◆ TASK: All that is needed is the listing, given back exactly.
=-=-=
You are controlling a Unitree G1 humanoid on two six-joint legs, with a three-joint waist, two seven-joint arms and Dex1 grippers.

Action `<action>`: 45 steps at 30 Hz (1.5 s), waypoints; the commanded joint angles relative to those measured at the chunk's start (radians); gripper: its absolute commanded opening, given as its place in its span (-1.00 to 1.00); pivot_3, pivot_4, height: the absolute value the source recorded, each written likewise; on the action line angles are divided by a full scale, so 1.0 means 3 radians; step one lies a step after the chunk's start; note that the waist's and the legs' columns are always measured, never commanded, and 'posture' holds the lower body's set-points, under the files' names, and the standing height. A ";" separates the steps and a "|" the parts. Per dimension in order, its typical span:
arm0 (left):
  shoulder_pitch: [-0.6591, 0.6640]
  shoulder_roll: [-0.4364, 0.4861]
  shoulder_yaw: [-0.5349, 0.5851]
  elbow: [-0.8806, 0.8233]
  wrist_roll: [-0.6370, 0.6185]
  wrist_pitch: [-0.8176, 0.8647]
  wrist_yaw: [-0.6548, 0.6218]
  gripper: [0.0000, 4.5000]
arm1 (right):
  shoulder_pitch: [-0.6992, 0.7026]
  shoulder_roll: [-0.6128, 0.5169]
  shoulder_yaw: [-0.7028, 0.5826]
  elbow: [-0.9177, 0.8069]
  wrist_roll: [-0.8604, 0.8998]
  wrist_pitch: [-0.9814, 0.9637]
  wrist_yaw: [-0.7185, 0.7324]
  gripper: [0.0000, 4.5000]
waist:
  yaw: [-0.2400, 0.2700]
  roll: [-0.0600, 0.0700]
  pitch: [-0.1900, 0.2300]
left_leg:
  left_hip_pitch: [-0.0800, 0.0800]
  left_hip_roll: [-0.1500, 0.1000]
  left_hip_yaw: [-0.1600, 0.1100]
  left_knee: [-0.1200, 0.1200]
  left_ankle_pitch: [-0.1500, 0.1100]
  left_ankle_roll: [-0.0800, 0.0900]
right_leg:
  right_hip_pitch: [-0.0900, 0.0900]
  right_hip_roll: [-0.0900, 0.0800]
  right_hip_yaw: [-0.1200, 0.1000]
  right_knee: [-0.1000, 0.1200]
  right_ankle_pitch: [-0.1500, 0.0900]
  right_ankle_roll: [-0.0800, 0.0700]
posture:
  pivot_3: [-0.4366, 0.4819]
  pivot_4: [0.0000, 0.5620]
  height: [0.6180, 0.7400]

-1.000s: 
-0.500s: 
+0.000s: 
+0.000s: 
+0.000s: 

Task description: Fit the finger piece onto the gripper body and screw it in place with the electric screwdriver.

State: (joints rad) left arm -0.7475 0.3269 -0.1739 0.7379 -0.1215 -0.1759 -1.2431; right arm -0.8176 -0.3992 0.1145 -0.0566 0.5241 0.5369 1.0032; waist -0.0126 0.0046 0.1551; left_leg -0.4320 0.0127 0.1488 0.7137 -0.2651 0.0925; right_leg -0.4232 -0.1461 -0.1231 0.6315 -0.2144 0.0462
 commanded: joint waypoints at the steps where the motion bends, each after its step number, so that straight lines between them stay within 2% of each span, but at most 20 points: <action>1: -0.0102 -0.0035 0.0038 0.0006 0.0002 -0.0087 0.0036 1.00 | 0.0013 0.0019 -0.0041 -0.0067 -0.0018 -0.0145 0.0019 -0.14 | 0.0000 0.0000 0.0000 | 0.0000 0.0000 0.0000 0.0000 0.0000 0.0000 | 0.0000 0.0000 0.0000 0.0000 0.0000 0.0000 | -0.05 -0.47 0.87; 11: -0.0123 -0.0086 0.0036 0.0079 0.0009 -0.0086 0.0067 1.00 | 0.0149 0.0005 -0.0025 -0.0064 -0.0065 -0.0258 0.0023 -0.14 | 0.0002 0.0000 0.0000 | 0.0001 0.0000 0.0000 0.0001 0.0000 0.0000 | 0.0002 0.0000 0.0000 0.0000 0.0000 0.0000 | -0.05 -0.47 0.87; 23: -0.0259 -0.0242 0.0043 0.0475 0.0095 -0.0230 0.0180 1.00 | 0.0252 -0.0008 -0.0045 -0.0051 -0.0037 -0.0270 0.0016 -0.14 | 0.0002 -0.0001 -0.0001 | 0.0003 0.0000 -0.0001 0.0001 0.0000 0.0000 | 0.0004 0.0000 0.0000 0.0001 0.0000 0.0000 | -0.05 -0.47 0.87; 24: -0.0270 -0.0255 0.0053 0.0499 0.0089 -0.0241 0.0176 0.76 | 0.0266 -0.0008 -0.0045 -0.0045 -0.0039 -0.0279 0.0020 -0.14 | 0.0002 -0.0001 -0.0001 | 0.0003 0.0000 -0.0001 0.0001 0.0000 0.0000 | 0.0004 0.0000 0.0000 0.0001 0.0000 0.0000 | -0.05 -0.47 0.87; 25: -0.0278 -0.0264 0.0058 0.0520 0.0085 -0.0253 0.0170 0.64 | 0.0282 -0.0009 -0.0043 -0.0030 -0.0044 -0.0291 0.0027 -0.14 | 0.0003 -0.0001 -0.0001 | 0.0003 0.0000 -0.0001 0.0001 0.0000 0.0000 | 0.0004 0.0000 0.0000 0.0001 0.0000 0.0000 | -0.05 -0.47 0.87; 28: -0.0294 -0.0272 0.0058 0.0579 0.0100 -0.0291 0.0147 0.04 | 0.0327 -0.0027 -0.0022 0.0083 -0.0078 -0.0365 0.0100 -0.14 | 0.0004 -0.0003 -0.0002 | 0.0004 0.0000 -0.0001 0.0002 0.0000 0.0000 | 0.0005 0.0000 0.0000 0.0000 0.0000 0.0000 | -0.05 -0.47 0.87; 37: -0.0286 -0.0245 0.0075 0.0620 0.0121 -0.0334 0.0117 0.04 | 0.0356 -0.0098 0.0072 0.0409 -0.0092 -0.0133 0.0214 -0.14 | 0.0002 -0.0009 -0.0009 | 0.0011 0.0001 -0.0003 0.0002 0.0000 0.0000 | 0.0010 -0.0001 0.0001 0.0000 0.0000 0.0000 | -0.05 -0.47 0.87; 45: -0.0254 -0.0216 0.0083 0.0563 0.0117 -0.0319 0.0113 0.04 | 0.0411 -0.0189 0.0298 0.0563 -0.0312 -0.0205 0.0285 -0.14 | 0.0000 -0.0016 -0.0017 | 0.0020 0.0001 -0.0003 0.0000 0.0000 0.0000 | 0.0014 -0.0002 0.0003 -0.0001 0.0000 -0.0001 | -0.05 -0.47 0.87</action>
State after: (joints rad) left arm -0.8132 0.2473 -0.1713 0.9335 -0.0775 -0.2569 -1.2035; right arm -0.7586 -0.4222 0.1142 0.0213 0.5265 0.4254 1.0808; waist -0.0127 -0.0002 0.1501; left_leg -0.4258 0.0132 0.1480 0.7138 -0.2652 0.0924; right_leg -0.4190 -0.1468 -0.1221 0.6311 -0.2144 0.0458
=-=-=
◆ EXPECTED OUTPUT:
You are controlling a Unitree G1 humanoid on two six-joint legs, with a three-joint waist, two seven-joint arms and Dex1 grippers.

Action `<action>`: 45 steps at 30 Hz (1.5 s), waypoints; the commanded joint angles relative to those measured at the chunk's start (radians); gripper: its absolute commanded opening, given as its place in its span (-1.00 to 1.00); pivot_3, pivot_4, height: the absolute value the source recorded, each written likewise; on the action line angles are divided by a full scale, so 1.0 means 3 radians; step one lies a step after the chunk's start; note that the waist's and the legs' columns are always measured, never commanded, and 'posture' holds the lower body's set-points, under the files' names, and the standing height. A ";" separates the steps and a "|" the parts. Per dimension in order, its typical span:
arm0 (left):
  shoulder_pitch: [-0.6591, 0.6640]
  shoulder_roll: [-0.4364, 0.4861]
  shoulder_yaw: [-0.5349, 0.5851]
  elbow: [-0.8806, 0.8233]
  wrist_roll: [-0.6370, 0.6185]
  wrist_pitch: [-0.8176, 0.8647]
  wrist_yaw: [-0.6548, 0.6218]
  gripper: [0.0000, 4.5000]
arm1 (right):
  shoulder_pitch: [-0.6992, 0.7026]
  shoulder_roll: [-0.6128, 0.5169]
  shoulder_yaw: [-0.7028, 0.5826]
  elbow: [-0.9177, 0.8069]
  wrist_roll: [-0.8604, 0.8998]
  wrist_pitch: [-0.9814, 0.9637]
  wrist_yaw: [-0.7185, 0.7324]
  gripper: [0.0000, 4.5000]
waist:
  yaw: [-0.2400, 0.2700]
  roll: [-0.0600, 0.0700]
  pitch: [-0.1900, 0.2300]
left_leg:
  left_hip_pitch: [-0.0800, 0.0800]
  left_hip_roll: [-0.1500, 0.1000]
  left_hip_yaw: [-0.1600, 0.1100]
  left_knee: [-0.1200, 0.1200]
  left_ankle_pitch: [-0.1500, 0.1100]
  left_ankle_roll: [-0.0800, 0.0900]
right_leg:
  right_hip_pitch: [-0.0900, 0.0900]
  right_hip_roll: [-0.0900, 0.0800]
  right_hip_yaw: [-0.1200, 0.1000]
  right_knee: [-0.1000, 0.1200]
  right_ankle_pitch: [-0.1500, 0.0900]
  right_ankle_roll: [-0.0800, 0.0700]
posture:
  pivot_3: [-0.4366, 0.4819]
  pivot_4: [0.0000, 0.5620]
  height: [0.6180, 0.7400]

-1.000s: 
-0.500s: 
+0.000s: 
+0.000s: 
+0.000s: 

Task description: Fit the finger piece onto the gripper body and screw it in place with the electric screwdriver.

State: (joints rad) left arm -0.7475 0.3269 -0.1739 0.7379 -0.1215 -0.1759 -1.2431; right arm -0.8176 -0.3992 0.1145 -0.0566 0.5241 0.5369 1.0032; waist -0.0126 0.0046 0.1551; left_leg -0.4320 0.0127 0.1488 0.7137 -0.2651 0.0925; right_leg -0.4232 -0.1461 -0.1231 0.6315 -0.2144 0.0462
 commanded: joint waypoints at the steps where the motion bends, each after its step number, so that straight lines between them stay within 2% of each span, but at most 20 points: <action>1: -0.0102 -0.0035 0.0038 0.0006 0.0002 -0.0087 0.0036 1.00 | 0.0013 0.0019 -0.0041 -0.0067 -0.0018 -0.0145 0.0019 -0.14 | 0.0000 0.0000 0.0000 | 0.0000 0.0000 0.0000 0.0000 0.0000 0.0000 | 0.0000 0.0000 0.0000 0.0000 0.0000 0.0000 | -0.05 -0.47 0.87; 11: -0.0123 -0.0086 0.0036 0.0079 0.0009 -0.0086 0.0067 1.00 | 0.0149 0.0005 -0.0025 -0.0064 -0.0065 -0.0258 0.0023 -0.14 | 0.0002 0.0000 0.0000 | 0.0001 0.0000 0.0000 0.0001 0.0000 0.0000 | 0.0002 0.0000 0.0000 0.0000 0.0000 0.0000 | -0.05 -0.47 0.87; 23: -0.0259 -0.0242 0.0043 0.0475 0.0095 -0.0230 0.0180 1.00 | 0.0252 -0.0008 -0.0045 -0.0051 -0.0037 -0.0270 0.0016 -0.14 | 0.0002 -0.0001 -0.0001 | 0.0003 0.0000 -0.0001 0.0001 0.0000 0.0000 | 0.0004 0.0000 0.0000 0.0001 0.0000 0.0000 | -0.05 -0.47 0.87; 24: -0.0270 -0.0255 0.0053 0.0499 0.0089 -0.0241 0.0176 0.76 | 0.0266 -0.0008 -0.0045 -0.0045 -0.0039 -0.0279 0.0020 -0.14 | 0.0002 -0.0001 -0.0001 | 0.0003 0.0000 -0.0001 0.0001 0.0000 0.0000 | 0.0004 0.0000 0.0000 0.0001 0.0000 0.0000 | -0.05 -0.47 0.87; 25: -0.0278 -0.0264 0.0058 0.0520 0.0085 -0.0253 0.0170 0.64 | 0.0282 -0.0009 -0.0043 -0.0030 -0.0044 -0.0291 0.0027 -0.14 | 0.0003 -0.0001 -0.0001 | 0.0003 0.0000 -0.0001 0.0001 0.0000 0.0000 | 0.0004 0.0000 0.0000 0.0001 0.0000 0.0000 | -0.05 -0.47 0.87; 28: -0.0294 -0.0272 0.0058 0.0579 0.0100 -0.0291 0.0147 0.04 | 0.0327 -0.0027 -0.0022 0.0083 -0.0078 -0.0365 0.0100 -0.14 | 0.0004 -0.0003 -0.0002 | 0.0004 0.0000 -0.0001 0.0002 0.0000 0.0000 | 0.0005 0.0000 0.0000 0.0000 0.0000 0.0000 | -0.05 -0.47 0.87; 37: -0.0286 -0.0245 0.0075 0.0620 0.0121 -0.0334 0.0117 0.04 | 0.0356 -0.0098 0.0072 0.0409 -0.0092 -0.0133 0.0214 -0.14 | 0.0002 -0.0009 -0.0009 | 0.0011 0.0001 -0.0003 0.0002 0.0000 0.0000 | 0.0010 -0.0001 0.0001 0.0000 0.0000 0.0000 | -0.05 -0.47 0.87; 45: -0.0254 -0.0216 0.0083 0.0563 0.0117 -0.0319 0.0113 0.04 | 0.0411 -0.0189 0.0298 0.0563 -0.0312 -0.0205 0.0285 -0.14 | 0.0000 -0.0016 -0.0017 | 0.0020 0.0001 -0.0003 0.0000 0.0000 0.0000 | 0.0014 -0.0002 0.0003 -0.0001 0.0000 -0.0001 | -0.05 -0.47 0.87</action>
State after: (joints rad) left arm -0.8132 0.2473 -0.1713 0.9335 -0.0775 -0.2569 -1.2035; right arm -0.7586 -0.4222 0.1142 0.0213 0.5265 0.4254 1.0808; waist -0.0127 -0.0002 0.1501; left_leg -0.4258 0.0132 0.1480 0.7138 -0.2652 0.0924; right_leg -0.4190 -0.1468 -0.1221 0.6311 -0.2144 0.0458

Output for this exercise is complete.